→ PROBLEM REQUIREMENTS
Repeat the records below line by line, exactly, finishing on the line that contains "post at (373, 118): (0.48, -0.08, 0.90);".

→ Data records

··········

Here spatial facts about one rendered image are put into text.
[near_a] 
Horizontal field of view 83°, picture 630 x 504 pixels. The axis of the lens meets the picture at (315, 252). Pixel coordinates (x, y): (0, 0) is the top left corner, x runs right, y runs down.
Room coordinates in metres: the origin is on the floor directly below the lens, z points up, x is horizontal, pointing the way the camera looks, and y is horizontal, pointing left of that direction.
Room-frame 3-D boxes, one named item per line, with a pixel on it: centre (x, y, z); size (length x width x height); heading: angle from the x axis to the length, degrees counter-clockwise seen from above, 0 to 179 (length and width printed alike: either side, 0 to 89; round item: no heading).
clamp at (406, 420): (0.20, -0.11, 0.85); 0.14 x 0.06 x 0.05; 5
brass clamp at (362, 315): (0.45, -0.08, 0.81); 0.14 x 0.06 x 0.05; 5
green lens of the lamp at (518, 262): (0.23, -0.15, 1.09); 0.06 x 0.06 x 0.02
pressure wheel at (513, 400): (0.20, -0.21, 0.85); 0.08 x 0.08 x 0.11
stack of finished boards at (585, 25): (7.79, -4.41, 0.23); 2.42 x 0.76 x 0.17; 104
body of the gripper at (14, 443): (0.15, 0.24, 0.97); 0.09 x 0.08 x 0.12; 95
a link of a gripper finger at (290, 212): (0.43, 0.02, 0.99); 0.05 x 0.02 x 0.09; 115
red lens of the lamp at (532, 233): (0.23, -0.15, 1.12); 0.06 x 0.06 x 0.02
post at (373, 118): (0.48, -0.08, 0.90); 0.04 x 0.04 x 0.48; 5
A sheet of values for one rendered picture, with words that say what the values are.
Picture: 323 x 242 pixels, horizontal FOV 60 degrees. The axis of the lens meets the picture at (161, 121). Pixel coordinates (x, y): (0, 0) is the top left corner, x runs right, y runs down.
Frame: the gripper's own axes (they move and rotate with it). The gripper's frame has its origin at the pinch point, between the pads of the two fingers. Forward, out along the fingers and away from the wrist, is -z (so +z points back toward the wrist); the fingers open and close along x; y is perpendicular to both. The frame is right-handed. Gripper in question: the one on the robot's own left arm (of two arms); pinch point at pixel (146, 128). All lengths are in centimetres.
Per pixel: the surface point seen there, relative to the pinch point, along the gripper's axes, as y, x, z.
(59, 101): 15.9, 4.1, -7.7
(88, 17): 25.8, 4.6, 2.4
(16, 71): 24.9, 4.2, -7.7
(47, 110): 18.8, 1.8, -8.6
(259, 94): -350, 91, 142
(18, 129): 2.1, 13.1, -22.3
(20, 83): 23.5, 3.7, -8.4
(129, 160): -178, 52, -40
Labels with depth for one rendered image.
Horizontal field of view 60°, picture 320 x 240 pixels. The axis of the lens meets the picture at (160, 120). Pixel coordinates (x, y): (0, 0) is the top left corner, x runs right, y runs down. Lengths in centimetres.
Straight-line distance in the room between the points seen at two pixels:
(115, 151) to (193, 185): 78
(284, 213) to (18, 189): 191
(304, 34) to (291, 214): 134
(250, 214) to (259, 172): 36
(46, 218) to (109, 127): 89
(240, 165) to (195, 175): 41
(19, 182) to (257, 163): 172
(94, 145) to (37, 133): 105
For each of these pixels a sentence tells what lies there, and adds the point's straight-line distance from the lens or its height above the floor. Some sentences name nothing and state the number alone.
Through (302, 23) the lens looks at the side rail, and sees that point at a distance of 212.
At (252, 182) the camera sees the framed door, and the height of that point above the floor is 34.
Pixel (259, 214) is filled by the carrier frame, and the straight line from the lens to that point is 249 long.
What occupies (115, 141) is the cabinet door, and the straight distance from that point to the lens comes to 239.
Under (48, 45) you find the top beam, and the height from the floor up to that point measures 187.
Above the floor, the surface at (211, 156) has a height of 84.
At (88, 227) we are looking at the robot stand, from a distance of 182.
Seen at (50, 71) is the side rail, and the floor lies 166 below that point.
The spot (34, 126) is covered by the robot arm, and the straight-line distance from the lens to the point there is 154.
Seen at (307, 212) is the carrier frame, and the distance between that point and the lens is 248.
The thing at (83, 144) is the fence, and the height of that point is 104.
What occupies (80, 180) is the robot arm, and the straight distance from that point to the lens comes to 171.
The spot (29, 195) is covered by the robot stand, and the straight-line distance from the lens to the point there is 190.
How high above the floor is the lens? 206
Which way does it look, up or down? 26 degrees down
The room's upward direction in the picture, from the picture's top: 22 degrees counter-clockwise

··········

→ PROBLEM SOLUTION
Here spatial facts about one rendered image are put into text.
[near_a] 
Horizontal field of view 83°, picture 630 x 504 pixels. The axis of the lens meets the picture at (315, 252). Pixel coordinates (x, y): (0, 0) is the top left corner, x runs right, y runs down.
Room coordinates in metres: the origin is on the floor directly below the lens, z points up, x is horizontal, pointing the way the camera looks, and y is horizontal, pointing left of that direction.
Room-frame 3-D boxes, one named item per line, with a pixel on it: centre (x, y, z); size (length x width x height); heading: angle from the x axis to the length, degrees counter-clockwise seen from above, 0 to 179 (length and width printed alike: either side, 0 to 89; round item: no heading).
clamp at (406, 420): (0.20, -0.11, 0.85); 0.14 x 0.06 x 0.05; 5
brass clamp at (362, 315): (0.45, -0.08, 0.81); 0.14 x 0.06 x 0.05; 5
green lens of the lamp at (518, 262): (0.23, -0.15, 1.09); 0.06 x 0.06 x 0.02
pressure wheel at (513, 400): (0.20, -0.21, 0.85); 0.08 x 0.08 x 0.11
stack of finished boards at (585, 25): (7.79, -4.41, 0.23); 2.42 x 0.76 x 0.17; 104
body of the gripper at (14, 443): (0.15, 0.24, 0.97); 0.09 x 0.08 x 0.12; 95
a link of a gripper finger at (290, 212): (0.43, 0.02, 0.99); 0.05 x 0.02 x 0.09; 115
red lens of the lamp at (532, 233): (0.23, -0.15, 1.12); 0.06 x 0.06 x 0.02
post at (373, 118): (0.48, -0.08, 0.90); 0.04 x 0.04 x 0.48; 5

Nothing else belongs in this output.